Berlin.

Es gab eine Zeit, da hat Lisa Köhn gewählt. „Meine Mutter war stellvertretende Bürgermeisterin bei uns in der Kleinstadt“, sagt sie. Politik war also Thema beim Abendbrot, und da die Mutter bei der SPD war, war es für Lisa Köhn auch klar, wen sie wählt: „SPD und Linke meistens“, sagt sie. „Auch mal die Grünen, weil mir der Regenwald wichtig war.“ Doch die letzten drei Wahlkämpfe hat sie ignoriert und am Wahltag hat sie etwas anderes getan: „Entweder war ich im Urlaub oder Sahnetorte essen.“

Die 35-jährige DJane aus Berlin kann sich einfach nicht vorstellen, dass eine der etablierten Parteien sie mit einem Wahlplakat überzeugen kann. Weil es darum schon längst nicht mehr geht. Sie spricht von „sinnentleerter Sprache“ und „Dingen wie Sachzwang“. Köhn sieht die politische Kultur nicht nur gefährdet, sondern „im Ablaufen“. Der gesamte Prozess müsse sich ändern, damit sie ihn ernst nehmen könne, sagt sie.
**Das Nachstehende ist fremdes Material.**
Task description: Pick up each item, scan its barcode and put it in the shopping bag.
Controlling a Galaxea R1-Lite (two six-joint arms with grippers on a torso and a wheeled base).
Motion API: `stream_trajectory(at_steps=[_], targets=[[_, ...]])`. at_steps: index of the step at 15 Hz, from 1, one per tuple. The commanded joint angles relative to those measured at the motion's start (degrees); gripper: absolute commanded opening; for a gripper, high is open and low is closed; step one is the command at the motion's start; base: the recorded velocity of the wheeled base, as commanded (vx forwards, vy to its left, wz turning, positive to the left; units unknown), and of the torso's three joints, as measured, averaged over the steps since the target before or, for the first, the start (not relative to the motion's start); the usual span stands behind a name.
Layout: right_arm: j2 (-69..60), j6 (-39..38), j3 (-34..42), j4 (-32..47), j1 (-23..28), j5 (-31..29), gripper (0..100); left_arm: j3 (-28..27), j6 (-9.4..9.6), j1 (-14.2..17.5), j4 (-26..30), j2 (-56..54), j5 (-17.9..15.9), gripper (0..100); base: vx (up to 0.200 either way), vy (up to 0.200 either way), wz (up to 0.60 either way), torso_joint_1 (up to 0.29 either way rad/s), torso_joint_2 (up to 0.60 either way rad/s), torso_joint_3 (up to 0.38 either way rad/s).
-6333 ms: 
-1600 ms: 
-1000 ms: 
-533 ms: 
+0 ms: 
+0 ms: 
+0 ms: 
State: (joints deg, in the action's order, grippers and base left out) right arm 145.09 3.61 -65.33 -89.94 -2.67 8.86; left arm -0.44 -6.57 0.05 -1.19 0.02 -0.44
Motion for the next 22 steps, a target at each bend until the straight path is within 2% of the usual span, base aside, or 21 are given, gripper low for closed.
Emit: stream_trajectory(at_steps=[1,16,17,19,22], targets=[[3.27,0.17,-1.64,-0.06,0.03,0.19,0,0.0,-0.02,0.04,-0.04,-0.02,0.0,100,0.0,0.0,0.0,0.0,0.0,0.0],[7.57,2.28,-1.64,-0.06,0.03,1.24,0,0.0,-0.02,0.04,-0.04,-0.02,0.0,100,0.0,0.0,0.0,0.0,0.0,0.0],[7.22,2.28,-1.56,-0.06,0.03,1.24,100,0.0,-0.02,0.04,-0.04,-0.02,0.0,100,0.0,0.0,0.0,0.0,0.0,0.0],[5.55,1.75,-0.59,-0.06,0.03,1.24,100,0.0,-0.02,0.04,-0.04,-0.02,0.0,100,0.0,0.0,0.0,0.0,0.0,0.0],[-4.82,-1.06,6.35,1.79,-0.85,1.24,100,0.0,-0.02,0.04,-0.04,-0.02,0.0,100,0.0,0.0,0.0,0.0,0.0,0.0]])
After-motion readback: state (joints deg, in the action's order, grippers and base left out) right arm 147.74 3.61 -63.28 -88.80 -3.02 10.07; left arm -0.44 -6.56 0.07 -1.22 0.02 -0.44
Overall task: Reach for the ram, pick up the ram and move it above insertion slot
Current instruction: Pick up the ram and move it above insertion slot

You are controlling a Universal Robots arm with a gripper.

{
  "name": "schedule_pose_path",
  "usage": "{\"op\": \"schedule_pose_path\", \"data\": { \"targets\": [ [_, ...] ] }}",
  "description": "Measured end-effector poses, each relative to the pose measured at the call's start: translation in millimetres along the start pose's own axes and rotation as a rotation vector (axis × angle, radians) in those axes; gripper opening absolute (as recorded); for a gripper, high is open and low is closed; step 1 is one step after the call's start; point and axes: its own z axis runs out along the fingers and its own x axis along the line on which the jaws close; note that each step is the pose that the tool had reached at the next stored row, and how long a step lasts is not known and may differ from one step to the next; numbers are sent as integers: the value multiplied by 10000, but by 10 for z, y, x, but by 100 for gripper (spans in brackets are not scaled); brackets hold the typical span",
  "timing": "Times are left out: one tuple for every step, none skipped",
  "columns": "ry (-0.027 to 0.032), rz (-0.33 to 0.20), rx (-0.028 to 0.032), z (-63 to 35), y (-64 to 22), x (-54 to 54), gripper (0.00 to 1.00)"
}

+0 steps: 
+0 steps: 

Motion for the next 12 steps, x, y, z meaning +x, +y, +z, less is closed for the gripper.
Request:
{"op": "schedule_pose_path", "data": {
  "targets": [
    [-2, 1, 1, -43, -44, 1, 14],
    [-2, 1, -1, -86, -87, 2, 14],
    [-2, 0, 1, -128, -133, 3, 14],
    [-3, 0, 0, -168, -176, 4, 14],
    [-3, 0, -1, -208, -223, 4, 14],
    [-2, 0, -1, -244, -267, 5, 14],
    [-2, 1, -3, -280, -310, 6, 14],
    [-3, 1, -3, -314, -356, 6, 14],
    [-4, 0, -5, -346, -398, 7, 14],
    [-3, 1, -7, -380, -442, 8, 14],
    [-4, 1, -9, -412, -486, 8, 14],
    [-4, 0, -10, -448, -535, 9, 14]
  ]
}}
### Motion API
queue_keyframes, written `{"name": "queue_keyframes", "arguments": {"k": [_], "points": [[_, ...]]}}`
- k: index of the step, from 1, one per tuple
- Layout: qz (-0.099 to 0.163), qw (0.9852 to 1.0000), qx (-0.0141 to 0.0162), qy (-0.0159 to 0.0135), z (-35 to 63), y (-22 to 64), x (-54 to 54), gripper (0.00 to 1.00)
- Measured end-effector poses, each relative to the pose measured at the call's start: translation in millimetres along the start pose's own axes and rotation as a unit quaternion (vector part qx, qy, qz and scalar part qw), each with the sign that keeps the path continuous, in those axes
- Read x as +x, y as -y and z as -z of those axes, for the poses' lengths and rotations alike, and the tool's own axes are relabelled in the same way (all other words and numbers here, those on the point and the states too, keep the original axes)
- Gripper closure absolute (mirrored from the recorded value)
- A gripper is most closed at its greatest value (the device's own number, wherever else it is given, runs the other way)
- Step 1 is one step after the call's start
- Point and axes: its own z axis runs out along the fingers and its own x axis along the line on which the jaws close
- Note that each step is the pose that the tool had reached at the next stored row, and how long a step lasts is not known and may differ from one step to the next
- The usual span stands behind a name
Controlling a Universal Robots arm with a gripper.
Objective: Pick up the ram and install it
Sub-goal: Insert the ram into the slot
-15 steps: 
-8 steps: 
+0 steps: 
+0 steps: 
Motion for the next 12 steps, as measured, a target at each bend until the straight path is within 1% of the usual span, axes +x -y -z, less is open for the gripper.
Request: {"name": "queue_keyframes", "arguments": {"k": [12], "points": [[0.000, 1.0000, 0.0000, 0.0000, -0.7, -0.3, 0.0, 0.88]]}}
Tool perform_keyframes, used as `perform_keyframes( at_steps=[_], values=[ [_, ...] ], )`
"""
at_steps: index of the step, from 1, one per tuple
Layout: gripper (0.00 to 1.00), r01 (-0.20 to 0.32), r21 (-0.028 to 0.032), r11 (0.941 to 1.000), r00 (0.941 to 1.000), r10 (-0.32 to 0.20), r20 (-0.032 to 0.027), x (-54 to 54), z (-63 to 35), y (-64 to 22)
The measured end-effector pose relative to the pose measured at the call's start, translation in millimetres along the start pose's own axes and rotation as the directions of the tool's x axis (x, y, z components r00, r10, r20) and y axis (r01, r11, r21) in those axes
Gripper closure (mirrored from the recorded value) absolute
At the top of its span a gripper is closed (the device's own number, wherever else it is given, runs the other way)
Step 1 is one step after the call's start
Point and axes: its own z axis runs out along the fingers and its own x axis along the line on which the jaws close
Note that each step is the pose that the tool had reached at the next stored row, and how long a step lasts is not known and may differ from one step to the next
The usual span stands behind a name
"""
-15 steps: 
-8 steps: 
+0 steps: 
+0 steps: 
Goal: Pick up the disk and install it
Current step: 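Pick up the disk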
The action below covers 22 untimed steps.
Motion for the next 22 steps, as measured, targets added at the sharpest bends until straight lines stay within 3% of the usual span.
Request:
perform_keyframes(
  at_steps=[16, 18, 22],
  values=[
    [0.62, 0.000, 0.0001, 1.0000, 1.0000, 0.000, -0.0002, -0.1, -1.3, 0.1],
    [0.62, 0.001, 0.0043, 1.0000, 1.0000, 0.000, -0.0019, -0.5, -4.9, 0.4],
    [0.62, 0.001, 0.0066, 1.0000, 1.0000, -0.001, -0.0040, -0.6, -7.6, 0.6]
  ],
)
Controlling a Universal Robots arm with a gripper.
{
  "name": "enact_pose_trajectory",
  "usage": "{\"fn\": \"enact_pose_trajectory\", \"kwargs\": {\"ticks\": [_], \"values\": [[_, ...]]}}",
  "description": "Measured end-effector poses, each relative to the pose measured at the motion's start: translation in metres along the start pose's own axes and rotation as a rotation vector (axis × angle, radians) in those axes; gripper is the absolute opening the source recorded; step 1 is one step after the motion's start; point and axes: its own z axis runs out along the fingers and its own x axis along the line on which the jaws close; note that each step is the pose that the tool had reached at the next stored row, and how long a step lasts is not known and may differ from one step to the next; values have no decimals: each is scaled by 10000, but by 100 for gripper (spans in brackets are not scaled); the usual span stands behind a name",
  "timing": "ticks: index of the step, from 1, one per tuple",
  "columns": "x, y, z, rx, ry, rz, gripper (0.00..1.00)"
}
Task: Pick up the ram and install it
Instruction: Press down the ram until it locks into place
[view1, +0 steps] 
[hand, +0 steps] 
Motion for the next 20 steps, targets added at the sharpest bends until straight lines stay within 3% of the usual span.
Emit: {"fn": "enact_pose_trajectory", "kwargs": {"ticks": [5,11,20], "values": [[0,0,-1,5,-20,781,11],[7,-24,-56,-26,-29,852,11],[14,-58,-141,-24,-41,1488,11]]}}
Der 25 Jahre alte Sportstudent Bernd M. aus München meint, dass Politiker nur noch die Interessen von Konzernen vertreten. Gerade bei der aktuellen Autokartell-Debatte habe er das wieder besonders festgestellt. Zudem sieht er seine Meinung schon lange nicht mehr von Politikern vertreten, zumal sie, wie er sagt „vom Abgeordnetenstuhl in den Wirtschaftssessel überwechseln“. Dadurch verlören seine Interessensvertreter ihre Glaubwürdigkeit. „Wie kann es sein“, fragt er noch, „dass ein Umweltminister plötzlich Wirtschaftsminister wird?“ Und wie, fragt er weiter, sollen all die studierten Volljuristen die Welt eines Arbeiters verstehen?

Jemand, der die Argumente sowohl von Lisa Köhn als auch Bernd M. gut kennt, ist Werner Peters. Der 76-jährige ehemalige Hotelier war einst Gründungsmitglied der Partei der Nichtwähler. Nach zwei Wahlperioden hat er sie an einen Nachfolger übergeben, doch vor einem halben Jahr schlief die Gruppierung ein. „Aber das Thema ist nach wie vor sehr spannend“, sagt er, „gerade in diesem Wahlkampf.“ Die Partei hatte sich dafür eingesetzt, politische Repräsentation neu anzugehen – jenseits von „Parteien als Selbstzweck“. Er ist überzeugt, die einzige Form, sich heute Gehör zu verschaffen, ist die Wahlenthaltung. Peters überlegt, sein Parteinetzwerk zu nutzen, sozusagen Wahlkampf zu machen – fürs Nichtwählen.